| YOUR ASSIGNMENT |
What is needed is an exact copy of all the lines below.
· · ·
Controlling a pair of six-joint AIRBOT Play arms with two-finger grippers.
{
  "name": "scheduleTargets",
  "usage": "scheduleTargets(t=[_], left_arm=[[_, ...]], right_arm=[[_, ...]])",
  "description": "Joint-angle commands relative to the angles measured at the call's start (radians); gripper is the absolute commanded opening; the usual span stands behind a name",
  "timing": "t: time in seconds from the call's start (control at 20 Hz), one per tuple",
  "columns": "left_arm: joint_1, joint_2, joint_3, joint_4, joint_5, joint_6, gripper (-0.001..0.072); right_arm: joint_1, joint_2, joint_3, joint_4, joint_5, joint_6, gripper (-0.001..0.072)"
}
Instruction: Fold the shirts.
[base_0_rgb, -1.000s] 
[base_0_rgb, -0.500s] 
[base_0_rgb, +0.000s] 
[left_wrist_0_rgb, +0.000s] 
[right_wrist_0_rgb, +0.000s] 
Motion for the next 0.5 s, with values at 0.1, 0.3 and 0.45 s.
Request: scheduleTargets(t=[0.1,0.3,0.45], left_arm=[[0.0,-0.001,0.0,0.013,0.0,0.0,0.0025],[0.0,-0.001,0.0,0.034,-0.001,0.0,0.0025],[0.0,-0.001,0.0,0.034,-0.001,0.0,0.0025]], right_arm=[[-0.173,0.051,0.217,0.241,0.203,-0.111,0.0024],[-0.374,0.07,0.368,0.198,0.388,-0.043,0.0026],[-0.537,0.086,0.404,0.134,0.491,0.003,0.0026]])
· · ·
| YOUR RESPONSE |
Controlling a pair of six-joint AIRBOT Play arms with two-finger grippers.
{
  "name": "scheduleTargets",
  "usage": "scheduleTargets(t=[_], left_arm=[[_, ...]], right_arm=[[_, ...]])",
  "description": "Joint-angle commands relative to the angles measured at the call's start (radians); gripper is the absolute commanded opening; the usual span stands behind a name",
  "timing": "t: time in seconds from the call's start (control at 20 Hz), one per tuple",
  "columns": "left_arm: joint_1, joint_2, joint_3, joint_4, joint_5, joint_6, gripper (-0.001..0.072); right_arm: joint_1, joint_2, joint_3, joint_4, joint_5, joint_6, gripper (-0.001..0.072)"
}
Instruction: Fold the shirts.
[base_0_rgb, -1.000s] 
[base_0_rgb, -0.500s] 
[base_0_rgb, +0.000s] 
[left_wrist_0_rgb, +0.000s] 
[right_wrist_0_rgb, +0.000s] 
Motion for the next 0.5 s, with values at 0.1, 0.3 and 0.45 s.
Request: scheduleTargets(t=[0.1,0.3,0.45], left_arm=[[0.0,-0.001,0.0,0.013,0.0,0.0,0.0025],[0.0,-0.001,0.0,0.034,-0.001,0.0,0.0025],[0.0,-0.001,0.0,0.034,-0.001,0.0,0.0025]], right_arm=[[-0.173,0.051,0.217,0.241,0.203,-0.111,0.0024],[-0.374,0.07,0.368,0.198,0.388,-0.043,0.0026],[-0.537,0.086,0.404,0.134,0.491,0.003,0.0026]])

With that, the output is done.